Work task ▸
What is needed is a verbatim copy of the data, minus the pictures.
───── Data provided
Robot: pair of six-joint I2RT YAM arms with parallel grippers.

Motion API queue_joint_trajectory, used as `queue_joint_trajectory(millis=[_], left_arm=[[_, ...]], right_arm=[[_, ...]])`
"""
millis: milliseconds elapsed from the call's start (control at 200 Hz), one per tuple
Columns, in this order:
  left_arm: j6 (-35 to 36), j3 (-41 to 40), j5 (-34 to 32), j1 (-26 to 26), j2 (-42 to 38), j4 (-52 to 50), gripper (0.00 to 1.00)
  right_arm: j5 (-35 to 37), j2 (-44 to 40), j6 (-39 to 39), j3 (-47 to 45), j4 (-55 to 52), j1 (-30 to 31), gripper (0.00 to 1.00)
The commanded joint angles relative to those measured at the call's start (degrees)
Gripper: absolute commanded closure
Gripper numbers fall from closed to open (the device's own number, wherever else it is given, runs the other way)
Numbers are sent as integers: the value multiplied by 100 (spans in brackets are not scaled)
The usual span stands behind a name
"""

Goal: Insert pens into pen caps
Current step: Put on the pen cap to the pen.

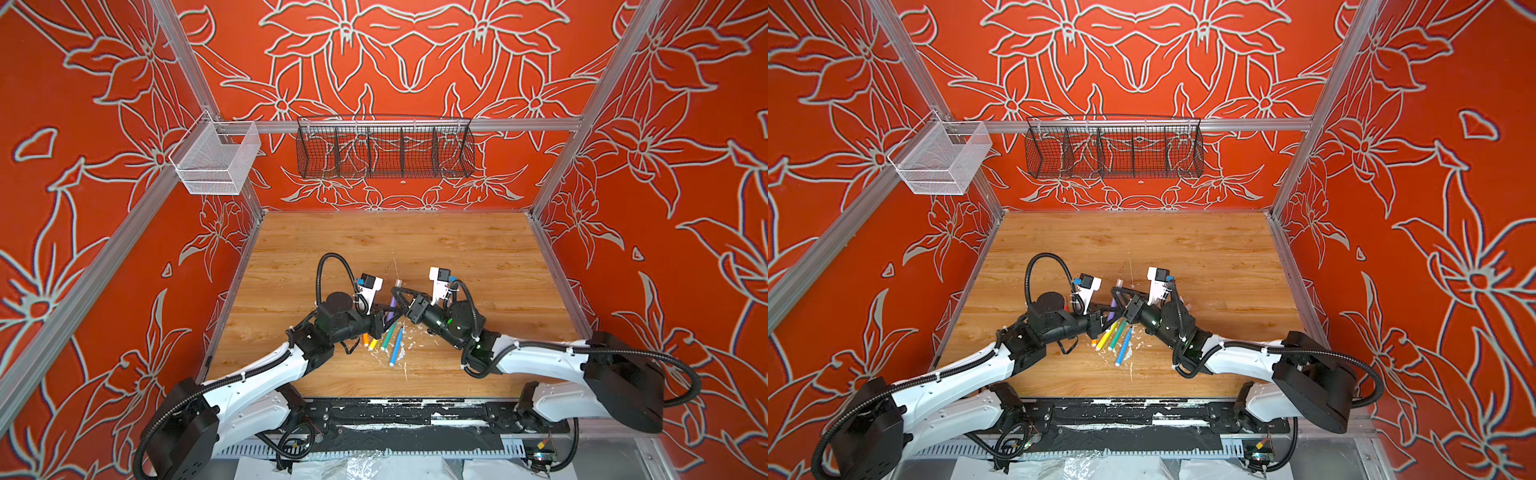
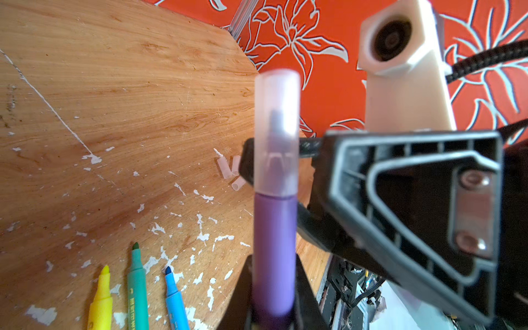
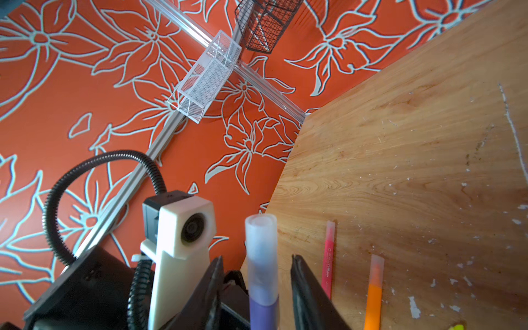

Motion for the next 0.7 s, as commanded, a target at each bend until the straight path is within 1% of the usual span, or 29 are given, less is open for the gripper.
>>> queue_joint_trajectory(millis=[0,25,100,180,260,350,405,530,550,570,696], left_arm=[[22,-47,-14,1,-81,135,100],[23,-51,-13,1,-88,131,100],[29,-63,-9,1,-97,135,100],[58,-66,2,1,-98,147,100],[136,-64,61,1,-98,144,100],[315,-93,278,1,-107,212,100],[391,-154,428,1,-123,356,100],[496,-292,575,-4,-159,588,100],[505,-293,569,1,-161,571,100],[515,-293,549,1,-361,559,100],[558,-317,477,1,-489,472,100]], right_arm=[[194,-405,-225,-98,-205,37,34],[264,-495,-277,-95,-324,37,30],[405,-782,-419,-91,-636,37,22],[639,-1082,-525,17,-1245,37,18],[908,-1294,-603,356,-2185,37,18],[1030,-1242,-727,946,-3255,37,22],[965,-1108,-777,1272,-3635,33,25],[776,-757,-855,1783,-3988,32,34],[782,-702,-846,1839,-4039,36,35],[797,-655,-827,1896,-4087,35,37],[914,-463,-712,2029,-4232,29,43]])
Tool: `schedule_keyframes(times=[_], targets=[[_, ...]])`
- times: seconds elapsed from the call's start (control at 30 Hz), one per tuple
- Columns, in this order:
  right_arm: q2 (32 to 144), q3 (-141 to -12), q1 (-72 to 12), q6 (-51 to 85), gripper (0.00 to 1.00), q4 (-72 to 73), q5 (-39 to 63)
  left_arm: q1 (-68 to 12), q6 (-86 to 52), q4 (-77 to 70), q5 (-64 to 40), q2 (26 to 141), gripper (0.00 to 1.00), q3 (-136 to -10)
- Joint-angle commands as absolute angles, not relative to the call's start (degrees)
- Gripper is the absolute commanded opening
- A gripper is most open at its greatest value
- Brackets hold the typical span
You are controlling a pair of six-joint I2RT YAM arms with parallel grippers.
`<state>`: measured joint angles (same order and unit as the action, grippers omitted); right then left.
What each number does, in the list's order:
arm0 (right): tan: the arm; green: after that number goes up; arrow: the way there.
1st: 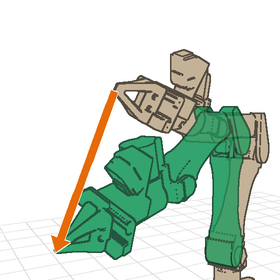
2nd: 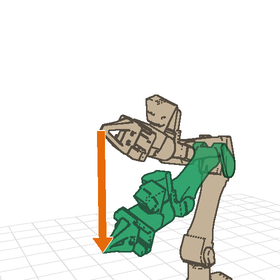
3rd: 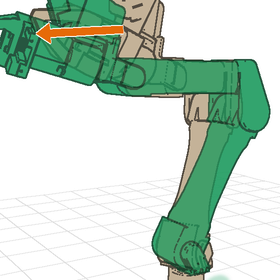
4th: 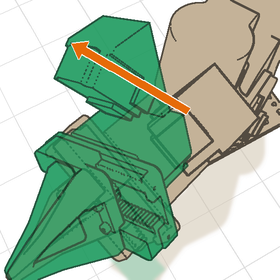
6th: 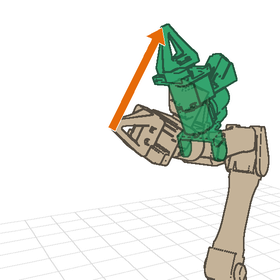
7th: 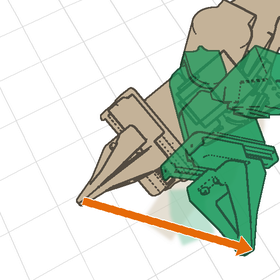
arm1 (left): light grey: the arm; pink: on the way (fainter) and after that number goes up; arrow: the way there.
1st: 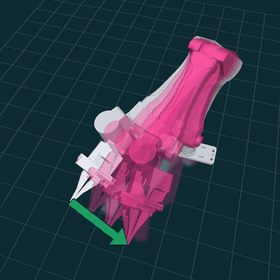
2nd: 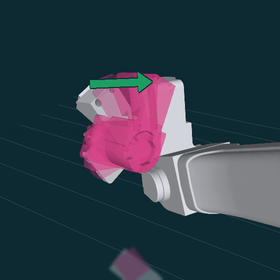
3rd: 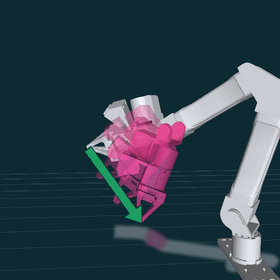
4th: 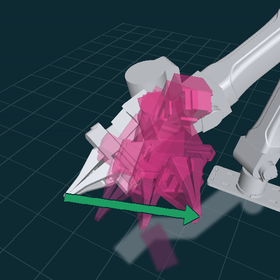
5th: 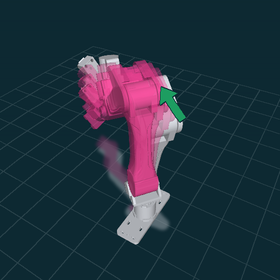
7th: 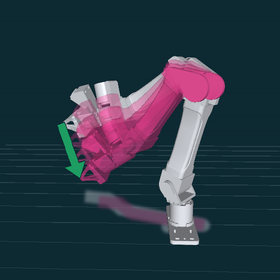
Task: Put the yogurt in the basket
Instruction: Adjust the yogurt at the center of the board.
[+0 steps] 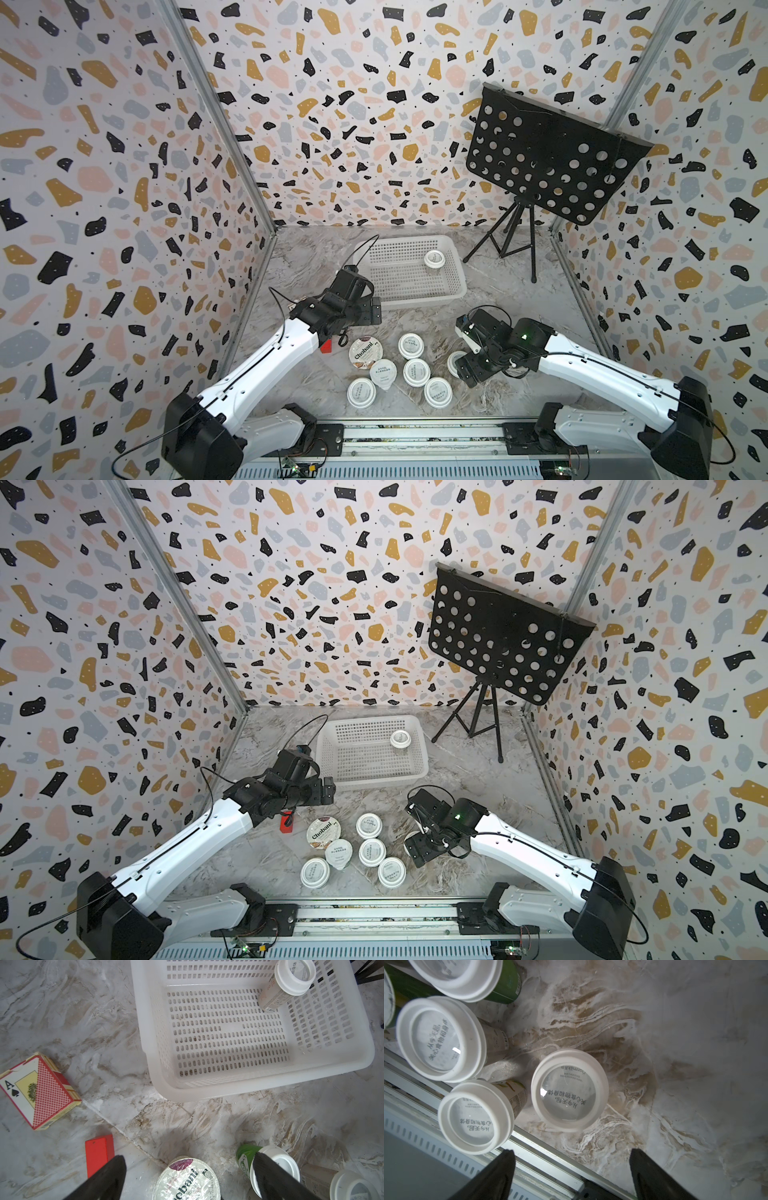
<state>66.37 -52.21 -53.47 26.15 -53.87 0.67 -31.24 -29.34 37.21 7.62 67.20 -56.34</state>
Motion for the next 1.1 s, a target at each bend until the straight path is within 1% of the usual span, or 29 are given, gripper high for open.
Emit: schedule_keyframes(times=[0.0, 0.07, 0.13, 0.33, 0.4, 0.57, 0.9, 1.0, 1.07], targets=[[67.07, -51.16, -53.74, 26.19, 0.91, -50.97, 1.23, -31.42, -29.13, 35.88, 8.44, 66.51, 0.99, -56.07], [67.94, -50.11, -53.7, 26.28, 0.87, -49.01, 1.32, -31.46, -29.17, 35.86, 8.35, 66.4, 0.99, -56.07], [69.17, -49.54, -53.7, 26.37, 0.85, -47.95, 0.99, -31.46, -29.14, 35.86, 8.34, 66.38, 0.99, -55.99], [70.66, -48.87, -53.71, 26.1, 0.82, -46.93, -1.24, -31.46, -29.0, 35.87, 8.7, 65.33, 1.0, -55.37], [70.97, -48.86, -53.76, 26.02, 0.8, -46.93, -2.47, -31.46, -29.02, 35.9, 8.78, 65.09, 1.0, -55.28], [72.18, -48.99, -53.54, 25.66, 0.78, -46.39, -4.79, -31.45, -28.97, 35.96, 8.7, 64.67, 1.0, -55.15], [73.87, -49.42, -51.09, 23.32, 0.78, -44.78, -5.19, -31.47, -29.31, 36.0, 8.66, 63.63, 1.0, -54.14], [73.28, -49.56, -50.86, 22.78, 0.81, -45.39, -4.75, -31.41, -29.14, 36.0, 8.79, 63.55, 1.0, -54.23], [72.65, -50.14, -50.85, 22.7, 0.85, -46.69, -5.11, -31.46, -29.26, 35.87, 8.79, 63.72, 1.0, -54.29]])
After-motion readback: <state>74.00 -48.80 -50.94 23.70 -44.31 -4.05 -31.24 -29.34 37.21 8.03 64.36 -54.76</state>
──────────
Response below ▸
Robot: pair of six-joint I2RT YAM arms with parallel grippers.

Motion API queue_joint_trajectory, used as `queue_joint_trajectory(millis=[_], left_arm=[[_, ...]], right_arm=[[_, ...]])`
"""
millis: milliseconds elapsed from the call's start (control at 200 Hz), one per tuple
Columns, in this order:
  left_arm: j6 (-35 to 36), j3 (-41 to 40), j5 (-34 to 32), j1 (-26 to 26), j2 (-42 to 38), j4 (-52 to 50), gripper (0.00 to 1.00)
  right_arm: j5 (-35 to 37), j2 (-44 to 40), j6 (-39 to 39), j3 (-47 to 45), j4 (-55 to 52), j1 (-30 to 31), gripper (0.00 to 1.00)
The commanded joint angles relative to those measured at the call's start (degrees)
Gripper: absolute commanded closure
Gripper numbers fall from closed to open (the device's own number, wherever else it is given, runs the other way)
Numbers are sent as integers: the value multiplied by 100 (spans in brackets are not scaled)
The usual span stands behind a name
"""

Goal: Insert pens into pen caps
Current step: Put on the pen cap to the pen.


Motion for the next 0.7 s, as commanded, a target at each bend until the straight path is within 1% of the usual span, or 29 are given, less is open for the gripper.
>>> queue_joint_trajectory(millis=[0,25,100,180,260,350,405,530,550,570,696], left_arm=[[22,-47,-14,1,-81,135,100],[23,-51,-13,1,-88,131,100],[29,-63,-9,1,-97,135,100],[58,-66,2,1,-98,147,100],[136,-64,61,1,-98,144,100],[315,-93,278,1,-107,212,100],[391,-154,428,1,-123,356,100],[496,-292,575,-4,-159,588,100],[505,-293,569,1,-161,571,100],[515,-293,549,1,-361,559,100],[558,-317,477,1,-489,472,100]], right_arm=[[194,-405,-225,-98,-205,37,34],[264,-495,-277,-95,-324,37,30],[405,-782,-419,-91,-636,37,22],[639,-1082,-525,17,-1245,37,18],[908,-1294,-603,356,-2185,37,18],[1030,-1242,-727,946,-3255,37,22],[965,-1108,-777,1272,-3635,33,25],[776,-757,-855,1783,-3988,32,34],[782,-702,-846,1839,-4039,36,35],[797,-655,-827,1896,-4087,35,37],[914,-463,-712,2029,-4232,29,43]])
Tool: `schedule_keyframes(times=[_], targets=[[_, ...]])`
- times: seconds elapsed from the call's start (control at 30 Hz), one per tuple
- Columns, in this order:
  right_arm: q2 (32 to 144), q3 (-141 to -12), q1 (-72 to 12), q6 (-51 to 85), gripper (0.00 to 1.00), q4 (-72 to 73), q5 (-39 to 63)
  left_arm: q1 (-68 to 12), q6 (-86 to 52), q4 (-77 to 70), q5 (-64 to 40), q2 (26 to 141), gripper (0.00 to 1.00), q3 (-136 to -10)
- Joint-angle commands as absolute angles, not relative to the call's start (degrees)
- Gripper is the absolute commanded opening
- A gripper is most open at its greatest value
- Brackets hold the typical span
You are controlling a pair of six-joint I2RT YAM arms with parallel grippers.
`<state>`: measured joint angles (same order and unit as the action, grippers omitted); right then left.
What each number does, in the list's order:
arm0 (right): tan: the arm; green: after that number goes up; arrow: the way there.
1st: 
2nd: 
3rd: 
4th: 
6th: 
7th: 
arm1 (left): light grey: the arm; pink: on the way (fainter) and after that number goes up; arrow: the way there.
1st: 
2nd: 
3rd: 
4th: 
5th: 
7th: 
Task: Put the yogurt in the basket
Instruction: Adjust the yogurt at the center of the board.
[+0 steps] 
<state>66.37 -52.21 -53.47 26.15 -53.87 0.67 -31.24 -29.34 37.21 7.62 67.20 -56.34</state>
Motion for the next 1.1 s, a target at each bend until the straight path is within 1% of the usual span, or 29 are given, gripper high for open.
Emit: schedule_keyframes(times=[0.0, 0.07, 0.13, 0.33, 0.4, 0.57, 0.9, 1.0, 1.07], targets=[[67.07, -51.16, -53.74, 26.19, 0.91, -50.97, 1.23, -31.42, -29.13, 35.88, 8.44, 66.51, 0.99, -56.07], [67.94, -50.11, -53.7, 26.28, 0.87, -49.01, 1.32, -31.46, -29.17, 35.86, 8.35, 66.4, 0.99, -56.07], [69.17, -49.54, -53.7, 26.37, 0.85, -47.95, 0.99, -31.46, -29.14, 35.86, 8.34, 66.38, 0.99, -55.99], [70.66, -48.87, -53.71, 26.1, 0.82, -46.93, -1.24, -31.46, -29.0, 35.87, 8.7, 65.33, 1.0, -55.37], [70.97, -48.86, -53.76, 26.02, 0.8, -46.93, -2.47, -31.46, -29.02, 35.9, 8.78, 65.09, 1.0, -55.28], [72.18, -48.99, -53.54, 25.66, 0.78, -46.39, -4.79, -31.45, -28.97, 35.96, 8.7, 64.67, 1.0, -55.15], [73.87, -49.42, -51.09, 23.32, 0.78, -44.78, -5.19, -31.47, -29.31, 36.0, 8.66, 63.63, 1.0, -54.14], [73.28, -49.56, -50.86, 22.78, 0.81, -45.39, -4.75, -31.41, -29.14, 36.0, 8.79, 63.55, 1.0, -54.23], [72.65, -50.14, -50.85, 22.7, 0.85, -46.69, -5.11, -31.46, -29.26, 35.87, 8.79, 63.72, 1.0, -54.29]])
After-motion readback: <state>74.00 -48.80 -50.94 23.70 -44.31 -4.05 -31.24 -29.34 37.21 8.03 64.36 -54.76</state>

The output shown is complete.